What good is the Bible? That kind of language makes Protestants roll their eyes. “Those Catholics really don’t get it, do they?” Any serious Evangelical knows scores of people whose lives have been miraculously transformed by reading the Bible. Besides that, the Evangelical himself has personally experienced God speaking to him in the words of Scripture.
When a Catholic says, “What good is an infallible Bible?” he has given up any claim to credibility with that Evangelical. It would be like asking a man who was just rescued from the desert, “What good is water without a crystal glass to drink it in?”
BAD HABIT: Trying to magnify the church and Catholic doctrine by disparaging the Bible.
REMEDY: Always speak of the Bible reverently. Read Psalm 19 and 119 and learn to regard the Bible the way king David did. Never, ever even consider saying “What good is the Bible?” You’d be better off to cut out your tongue and chop off your fingers.Now, some will complain that I’ve missed the point of the question. The Catholic doesn’t mean to disparage the usefulness of the Bible, but the usefulness of the Bible as the sole guide for the church. I’ll get to that, but I felt it necessary to point out the horrible blunder that is made by making the point by criticizing the Bible.

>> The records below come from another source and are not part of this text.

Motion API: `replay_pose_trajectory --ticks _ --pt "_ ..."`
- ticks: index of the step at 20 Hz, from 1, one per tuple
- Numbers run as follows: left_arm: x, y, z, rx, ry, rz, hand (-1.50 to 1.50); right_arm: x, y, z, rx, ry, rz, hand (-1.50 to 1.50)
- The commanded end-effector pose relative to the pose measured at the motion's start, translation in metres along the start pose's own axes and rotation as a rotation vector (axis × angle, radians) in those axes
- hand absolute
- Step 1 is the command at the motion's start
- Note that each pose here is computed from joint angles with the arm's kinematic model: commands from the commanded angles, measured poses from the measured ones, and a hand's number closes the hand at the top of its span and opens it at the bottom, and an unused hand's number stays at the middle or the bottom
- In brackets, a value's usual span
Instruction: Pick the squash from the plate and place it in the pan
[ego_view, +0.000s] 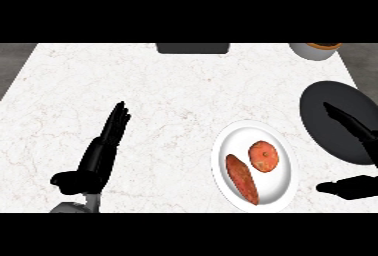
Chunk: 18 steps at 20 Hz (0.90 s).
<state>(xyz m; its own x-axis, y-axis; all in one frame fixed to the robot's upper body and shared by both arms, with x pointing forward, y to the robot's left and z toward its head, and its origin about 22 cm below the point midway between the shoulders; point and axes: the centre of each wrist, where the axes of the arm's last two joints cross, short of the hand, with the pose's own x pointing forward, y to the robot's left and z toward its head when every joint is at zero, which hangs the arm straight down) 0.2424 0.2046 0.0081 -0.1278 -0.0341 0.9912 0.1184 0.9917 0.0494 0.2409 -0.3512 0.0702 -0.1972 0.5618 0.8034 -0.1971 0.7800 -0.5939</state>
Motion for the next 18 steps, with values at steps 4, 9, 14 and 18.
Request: replay_pose_trajectory --ticks 4,9,14,18 --pt "0.000 -0.004 -0.004 -0.010 0.000 0.010 0.00 0.025 0.014 -0.036 0.237 0.166 0.262 -1.50" --pt "-0.008 -0.011 -0.005 -0.014 -0.010 -0.009 0.00 0.031 0.082 -0.049 0.377 0.173 0.393 -1.50" --pt "0.004 -0.010 0.003 -0.005 0.002 -0.012 0.00 0.019 0.075 -0.058 0.439 0.266 0.457 -1.50" --pt "0.003 0.001 0.005 0.006 -0.015 -0.007 0.00 0.022 0.100 -0.080 0.409 0.269 0.436 -1.50"
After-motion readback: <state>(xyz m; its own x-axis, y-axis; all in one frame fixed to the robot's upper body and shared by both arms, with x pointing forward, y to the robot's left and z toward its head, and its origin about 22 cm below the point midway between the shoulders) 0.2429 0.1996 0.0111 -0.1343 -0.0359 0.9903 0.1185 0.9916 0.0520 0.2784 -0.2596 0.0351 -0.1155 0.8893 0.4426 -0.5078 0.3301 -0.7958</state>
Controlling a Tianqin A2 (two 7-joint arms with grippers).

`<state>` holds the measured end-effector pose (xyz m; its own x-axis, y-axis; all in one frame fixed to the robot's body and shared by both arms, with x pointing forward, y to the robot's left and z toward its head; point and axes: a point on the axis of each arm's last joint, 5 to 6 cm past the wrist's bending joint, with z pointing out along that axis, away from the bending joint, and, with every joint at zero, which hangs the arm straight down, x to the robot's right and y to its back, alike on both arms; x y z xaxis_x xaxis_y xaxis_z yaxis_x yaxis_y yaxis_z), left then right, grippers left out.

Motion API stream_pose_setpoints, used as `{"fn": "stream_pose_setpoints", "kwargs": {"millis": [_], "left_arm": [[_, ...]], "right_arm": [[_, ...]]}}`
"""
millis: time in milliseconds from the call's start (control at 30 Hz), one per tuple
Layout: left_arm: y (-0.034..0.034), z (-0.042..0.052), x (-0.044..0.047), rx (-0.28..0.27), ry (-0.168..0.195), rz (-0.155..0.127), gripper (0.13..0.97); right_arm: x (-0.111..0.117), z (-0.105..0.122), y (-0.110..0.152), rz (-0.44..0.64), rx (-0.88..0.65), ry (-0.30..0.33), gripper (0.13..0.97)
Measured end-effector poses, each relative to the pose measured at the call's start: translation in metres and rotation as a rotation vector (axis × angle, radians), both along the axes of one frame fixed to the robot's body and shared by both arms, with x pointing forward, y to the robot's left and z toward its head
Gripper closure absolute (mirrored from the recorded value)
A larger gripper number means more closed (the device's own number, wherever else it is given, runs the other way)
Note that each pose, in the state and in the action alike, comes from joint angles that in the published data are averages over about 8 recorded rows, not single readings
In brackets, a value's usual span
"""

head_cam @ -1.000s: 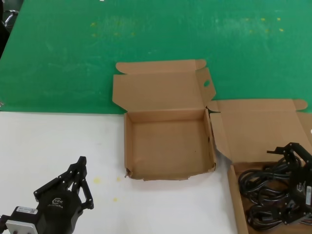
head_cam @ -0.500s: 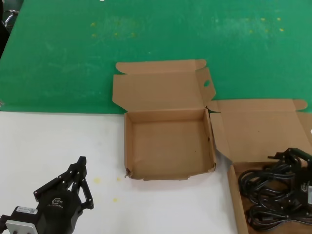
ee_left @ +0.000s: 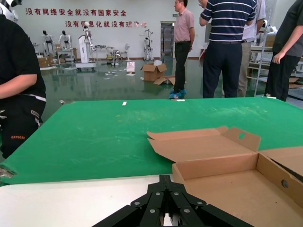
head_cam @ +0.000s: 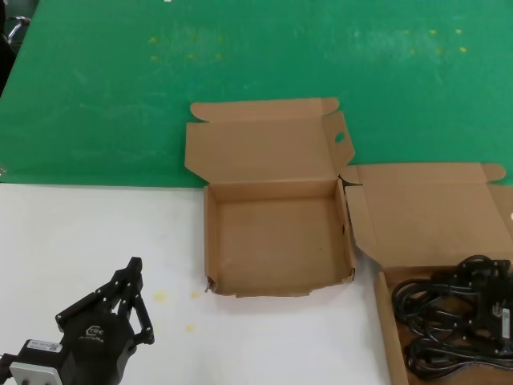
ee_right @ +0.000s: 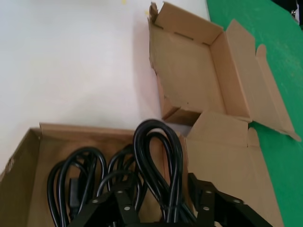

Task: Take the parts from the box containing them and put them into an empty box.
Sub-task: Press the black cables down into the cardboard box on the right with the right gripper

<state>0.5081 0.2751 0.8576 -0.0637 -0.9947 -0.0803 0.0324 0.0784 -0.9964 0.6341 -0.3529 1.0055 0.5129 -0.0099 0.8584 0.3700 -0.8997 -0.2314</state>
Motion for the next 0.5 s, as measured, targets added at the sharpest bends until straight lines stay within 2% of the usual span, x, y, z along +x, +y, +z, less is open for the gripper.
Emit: {"fn": "stream_pose_setpoints", "kwargs": {"millis": [200, 500], "left_arm": [[0.0000, 0.0000, 0.0000, 0.000, 0.000, 0.000, 0.963], [0.0000, 0.0000, 0.0000, 0.000, 0.000, 0.000, 0.964]], "right_arm": [[0.0019, 0.0012, -0.0038, -0.008, -0.026, -0.005, 0.731], [0.0033, 0.0012, -0.0067, -0.015, -0.040, -0.013, 0.865]]}}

The Catholic apologist looks around at the mess in the Protestant world and wonders why Baptists interpret the Bible one way while Presbyterians, Lutherans, Methodists and the Assembly of God all interpret it differently. He concludes, correctly, that the Bible alone is not a sufficient guide to regulate faith and life.
It is clear that something else is necessary, and that something else is an authoritative church.
But the Catholic apologist typically makes two errors while making this argument. The first is to imply that authority requires infallibility, which is clearly not true since parents and governments have authority but are not infallible. The second error is to claim that infallible Scripture requires, in the very nature of the case, an infallible interpreter: that it does no good to have infallible Scripture unless someone can tell us infallibly what it says.
The obvious reply to the question “What good is an infallible Bible without an infallible church?” is “What good is an infallible church without an infallible church interpreter?”
Just as the Catholic criticizes the variety of opinion among those who confess the authority of an infallible Bible, so the Protestant can criticize the variety of opinion among those who confess the authority of an infallible church. Traditionalists come to mind.The problem is that there has to be a break in the chain somewhere. God is infallible, we are not. If we diagram the progression from God’s infallible self-revelation to our fallible perception of that revelation — for simplicity’s sake let’s just say the steps are A then B then C then D — the infallible part has to get lost somewhere. It starts off infallible in God’s mind and ends up a muddled mess in mine. It really doesn’t matter where you put the transition; the logical problem is the same. We can ask, “What good is an infallible A without an infallible B?” just as well as we can ask “What good is an infallible C without an infallible D?” It’s simply the wrong question.
The Protestant confesses that Scripture is infallible, but the church that tells us which books belong in Scripture is not. The Catholic confesses that the Magisterium is infallible, but the ministers who teach us what the Magisterium says are not. Both have to move from an infallible something to a fallible something, so the Catholic apologist has to guard against unleashing an attack dog that bites his own leg.
BAD HABIT: Tossing around infallibility as if it solves everything.
REMEDY: Focus on the need for an authoritative church. Once that is established, then work on infallibility.
THESE! THESE PEOPLE, I CAN TALK WITH!!!